What you need to do. From start to end, write out the following data exactly, apart from its images.

Material provided.
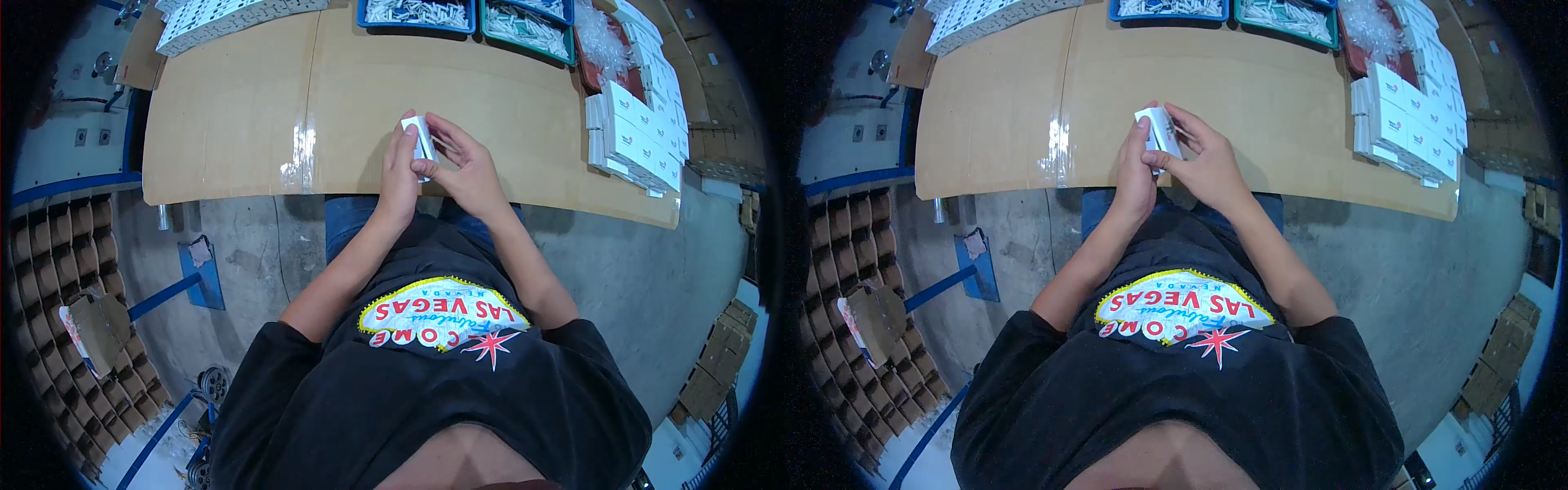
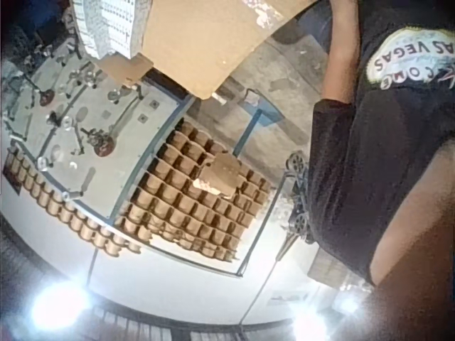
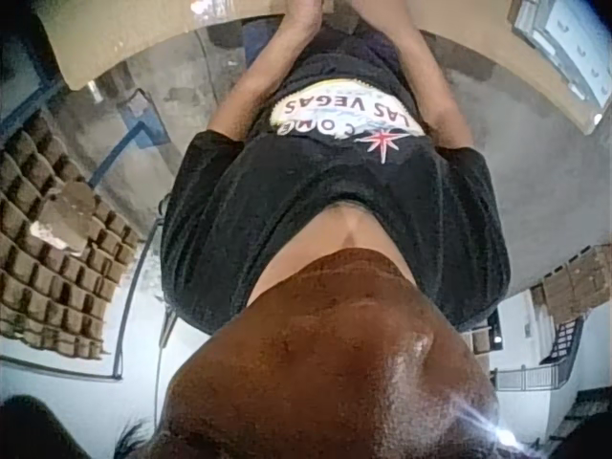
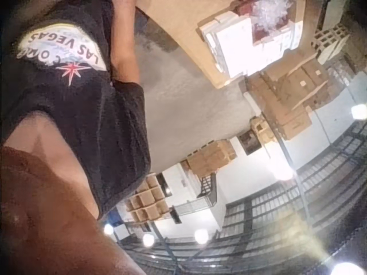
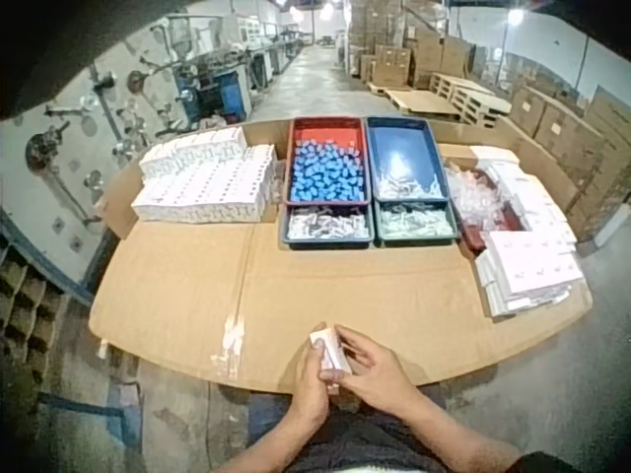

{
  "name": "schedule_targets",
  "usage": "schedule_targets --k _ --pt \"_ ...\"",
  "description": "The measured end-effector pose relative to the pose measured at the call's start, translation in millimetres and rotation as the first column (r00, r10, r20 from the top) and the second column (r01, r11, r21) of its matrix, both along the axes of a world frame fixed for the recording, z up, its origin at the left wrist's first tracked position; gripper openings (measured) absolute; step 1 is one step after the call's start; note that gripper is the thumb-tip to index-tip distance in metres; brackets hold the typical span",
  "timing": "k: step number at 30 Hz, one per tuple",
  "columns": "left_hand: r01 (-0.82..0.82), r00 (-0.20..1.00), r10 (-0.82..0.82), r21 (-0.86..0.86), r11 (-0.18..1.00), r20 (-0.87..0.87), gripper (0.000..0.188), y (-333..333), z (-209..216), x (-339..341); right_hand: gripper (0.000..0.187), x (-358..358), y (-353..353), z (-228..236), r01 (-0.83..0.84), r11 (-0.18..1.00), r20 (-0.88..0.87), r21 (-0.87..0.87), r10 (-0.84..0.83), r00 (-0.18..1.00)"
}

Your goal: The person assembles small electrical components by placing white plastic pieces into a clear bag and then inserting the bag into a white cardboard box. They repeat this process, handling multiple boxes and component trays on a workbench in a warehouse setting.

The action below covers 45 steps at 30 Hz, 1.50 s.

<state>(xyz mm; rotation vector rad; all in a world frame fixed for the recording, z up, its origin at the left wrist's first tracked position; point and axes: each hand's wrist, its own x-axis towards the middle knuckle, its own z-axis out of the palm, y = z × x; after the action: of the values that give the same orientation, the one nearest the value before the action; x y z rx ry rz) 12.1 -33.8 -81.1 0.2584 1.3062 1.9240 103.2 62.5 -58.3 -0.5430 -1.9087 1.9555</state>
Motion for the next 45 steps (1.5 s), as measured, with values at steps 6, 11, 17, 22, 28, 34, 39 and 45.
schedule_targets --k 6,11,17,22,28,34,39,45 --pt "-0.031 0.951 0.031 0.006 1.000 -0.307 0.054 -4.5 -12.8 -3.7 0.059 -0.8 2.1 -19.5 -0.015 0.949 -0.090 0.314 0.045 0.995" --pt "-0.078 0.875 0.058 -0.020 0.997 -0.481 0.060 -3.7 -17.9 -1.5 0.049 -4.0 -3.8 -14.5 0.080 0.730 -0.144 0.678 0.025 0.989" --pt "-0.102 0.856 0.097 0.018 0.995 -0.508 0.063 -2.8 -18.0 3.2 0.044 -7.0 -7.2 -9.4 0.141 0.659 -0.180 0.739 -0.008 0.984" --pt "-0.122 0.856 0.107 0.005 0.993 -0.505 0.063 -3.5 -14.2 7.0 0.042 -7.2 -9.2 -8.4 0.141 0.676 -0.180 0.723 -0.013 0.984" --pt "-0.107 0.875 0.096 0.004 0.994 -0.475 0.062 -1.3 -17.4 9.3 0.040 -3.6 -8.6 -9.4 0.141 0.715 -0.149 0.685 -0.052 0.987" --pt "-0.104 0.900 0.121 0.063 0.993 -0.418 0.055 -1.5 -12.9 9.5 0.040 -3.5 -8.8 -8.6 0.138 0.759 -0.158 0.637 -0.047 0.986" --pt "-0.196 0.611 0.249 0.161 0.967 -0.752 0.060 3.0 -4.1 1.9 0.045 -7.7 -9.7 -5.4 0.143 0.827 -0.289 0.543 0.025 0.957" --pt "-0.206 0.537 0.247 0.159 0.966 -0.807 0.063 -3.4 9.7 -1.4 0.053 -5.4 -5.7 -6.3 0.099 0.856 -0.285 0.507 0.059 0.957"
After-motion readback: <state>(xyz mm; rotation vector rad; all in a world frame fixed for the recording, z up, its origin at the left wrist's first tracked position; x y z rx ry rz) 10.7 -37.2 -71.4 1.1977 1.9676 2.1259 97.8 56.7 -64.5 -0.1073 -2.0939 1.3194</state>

Exercise answer.
{
  "name": "schedule_targets",
  "usage": "schedule_targets --k _ --pt \"_ ...\"",
  "description": "The measured end-effector pose relative to the pose measured at the call's start, translation in millimetres and rotation as the first column (r00, r10, r20 from the top) and the second column (r01, r11, r21) of its matrix, both along the axes of a world frame fixed for the recording, z up, its origin at the left wrist's first tracked position; gripper openings (measured) absolute; step 1 is one step after the call's start; note that gripper is the thumb-tip to index-tip distance in metres; brackets hold the typical span",
  "timing": "k: step number at 30 Hz, one per tuple",
  "columns": "left_hand: r01 (-0.82..0.82), r00 (-0.20..1.00), r10 (-0.82..0.82), r21 (-0.86..0.86), r11 (-0.18..1.00), r20 (-0.87..0.87), gripper (0.000..0.188), y (-333..333), z (-209..216), x (-339..341); right_hand: gripper (0.000..0.187), x (-358..358), y (-353..353), z (-228..236), r01 (-0.83..0.84), r11 (-0.18..1.00), r20 (-0.88..0.87), r21 (-0.87..0.87), r10 (-0.84..0.83), r00 (-0.18..1.00)"
}

Your goal: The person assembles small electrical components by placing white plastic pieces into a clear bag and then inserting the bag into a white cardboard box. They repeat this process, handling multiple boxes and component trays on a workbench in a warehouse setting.

The action below covers 45 steps at 30 Hz, 1.50 s.

<state>(xyz mm; rotation vector rad; all in a world frame fixed for the recording, z up, its origin at the left wrist's first tracked position; point and axes: each hand's wrist, its own x-axis towards the middle knuckle, its own z-axis out of the palm, y = z × x; after the action: of the values that give the same orientation, the one nearest the value before the action; x y z rx ry rz) 12.1 -33.8 -81.1 0.2584 1.3062 1.9240 103.2 62.5 -58.3 -0.5430 -1.9087 1.9555</state>
Motion for the next 45 steps (1.5 s), as measured, with values at steps 6, 11, 17, 22, 28, 34, 39 and 45.
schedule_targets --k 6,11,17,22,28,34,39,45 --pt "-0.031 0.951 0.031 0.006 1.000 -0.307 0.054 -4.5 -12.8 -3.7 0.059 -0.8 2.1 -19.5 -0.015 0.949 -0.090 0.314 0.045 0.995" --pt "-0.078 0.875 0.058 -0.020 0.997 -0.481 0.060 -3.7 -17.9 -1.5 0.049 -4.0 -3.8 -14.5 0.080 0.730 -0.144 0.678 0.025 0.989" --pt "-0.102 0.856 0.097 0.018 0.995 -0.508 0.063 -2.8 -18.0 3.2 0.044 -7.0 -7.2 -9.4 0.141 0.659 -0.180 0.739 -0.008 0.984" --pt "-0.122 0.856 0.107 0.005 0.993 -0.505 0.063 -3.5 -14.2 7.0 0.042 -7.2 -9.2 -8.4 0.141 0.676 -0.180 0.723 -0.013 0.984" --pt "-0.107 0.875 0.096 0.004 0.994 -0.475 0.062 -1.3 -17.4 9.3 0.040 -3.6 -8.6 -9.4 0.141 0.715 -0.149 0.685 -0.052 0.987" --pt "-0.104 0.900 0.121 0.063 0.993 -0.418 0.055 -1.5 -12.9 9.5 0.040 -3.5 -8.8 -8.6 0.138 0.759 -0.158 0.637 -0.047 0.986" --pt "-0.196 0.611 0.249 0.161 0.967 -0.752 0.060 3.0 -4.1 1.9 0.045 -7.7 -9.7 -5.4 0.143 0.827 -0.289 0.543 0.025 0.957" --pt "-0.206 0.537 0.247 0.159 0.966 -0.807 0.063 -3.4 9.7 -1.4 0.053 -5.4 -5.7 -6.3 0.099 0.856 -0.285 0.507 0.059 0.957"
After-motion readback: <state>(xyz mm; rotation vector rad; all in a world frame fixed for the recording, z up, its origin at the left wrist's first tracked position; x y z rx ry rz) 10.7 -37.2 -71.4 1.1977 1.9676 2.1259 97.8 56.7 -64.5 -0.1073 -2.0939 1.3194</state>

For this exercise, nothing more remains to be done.